Here There and Everywhere

Expat wanderer

Ken Follett and World Without End

Oprah has just chosen the predecessor to this book, Pillars of the Earth, as her monthly book club choice. I am so glad! Ken Follett and I have a very mixed relationship; I used to think he was brilliant, and then he wrote one book that just disgusted me so much I stopped reading him altogether until he wrote Pillars of the Earth, which has to do with the building of the very first cathedrals in Europe. It was one of those books that you hated to have it end, and you remember years later.


World Without End follows up Pillars of the Earth. We follow the lives of several people we meet as they are children, and we discover that their lives are intertwined in intricate ways. Two of the characters, Caris and Merthin, love one another from childhood, and we wonder throughout the book if they will ever find a way to be together. Merthin is a builder, descending from the main character of Pillars of the Earth, and shares his way of being able to look at problems from a new perspective and build in new ways based on stepping outside the box to solve problems.

Ken Follett is good at describing the lives of his characters in the 1300s, as farmers try to survive the rainy summers and crop damage, as laborors become independant from the abuses of feudal overlords, as the plague strikes rich and poor alike, as spiritual leaders cope with the demands of daily life and needs. We learn about the living conditions in England in the 1300’s, we learn about the early trade guilds and merchant guilds, we learn how disasters can be an impetus for social and political change, we learn how women used what little control they had over their own lives to their advantage. World Without End is a book rich in texture, sensually layered and visually vivid.

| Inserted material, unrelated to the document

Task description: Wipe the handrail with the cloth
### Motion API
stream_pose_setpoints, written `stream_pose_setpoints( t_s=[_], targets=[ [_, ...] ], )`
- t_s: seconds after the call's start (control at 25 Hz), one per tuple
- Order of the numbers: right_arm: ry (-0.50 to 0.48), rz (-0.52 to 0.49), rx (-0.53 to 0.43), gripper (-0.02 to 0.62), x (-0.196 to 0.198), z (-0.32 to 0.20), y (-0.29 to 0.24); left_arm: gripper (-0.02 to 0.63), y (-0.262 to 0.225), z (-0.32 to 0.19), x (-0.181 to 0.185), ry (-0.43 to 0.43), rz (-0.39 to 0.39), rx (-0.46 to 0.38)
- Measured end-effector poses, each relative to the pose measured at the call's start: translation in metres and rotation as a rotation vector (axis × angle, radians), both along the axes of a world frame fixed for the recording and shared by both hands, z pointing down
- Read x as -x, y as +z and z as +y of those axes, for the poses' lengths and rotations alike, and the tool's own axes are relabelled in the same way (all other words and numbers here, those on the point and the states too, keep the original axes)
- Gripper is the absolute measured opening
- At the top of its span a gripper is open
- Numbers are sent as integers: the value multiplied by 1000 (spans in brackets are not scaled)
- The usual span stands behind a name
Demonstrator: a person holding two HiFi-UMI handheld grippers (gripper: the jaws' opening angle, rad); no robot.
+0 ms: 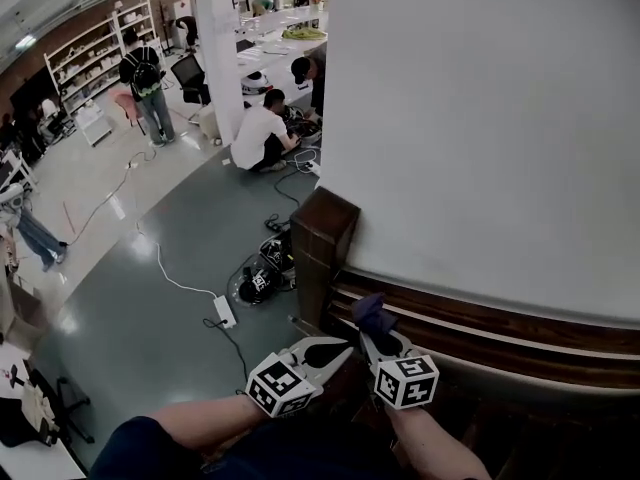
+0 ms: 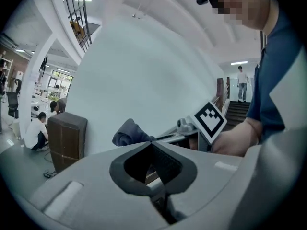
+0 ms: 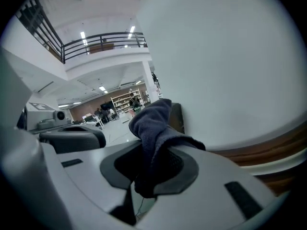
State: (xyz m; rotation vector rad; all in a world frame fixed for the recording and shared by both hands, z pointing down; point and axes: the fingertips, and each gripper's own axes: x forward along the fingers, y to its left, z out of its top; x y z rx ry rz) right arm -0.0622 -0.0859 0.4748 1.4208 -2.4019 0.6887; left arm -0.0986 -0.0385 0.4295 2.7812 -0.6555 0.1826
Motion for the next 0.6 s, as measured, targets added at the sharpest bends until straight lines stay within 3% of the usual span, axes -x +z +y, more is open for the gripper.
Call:
stream_pose_setpoints(
  t_s=[0.2,0.6],
  targets=[
    [-16,-30,-78,80,5,32,-33,-2,-33,22,5,31,65,4],
    [-25,-6,-178,79,-8,76,-67,-2,-62,49,-13,106,101,-42]
  ],
)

I have a strong feeling that people are pretty much people, and that we haven’t changed too much over the centuries. We HAVE made some advances, we have carved out rule of law, and ways for communities and nations to function together in relative peace, but I still feel that some of the interactions between men and women have a feeling that is too modern. I could be wrong. A few of the the scenes just didn’t ring true to me; it was as if modern people were transposed back to the 1300’s and thinking in modern ways, and it just seemed . . . well, I guess anachronistic!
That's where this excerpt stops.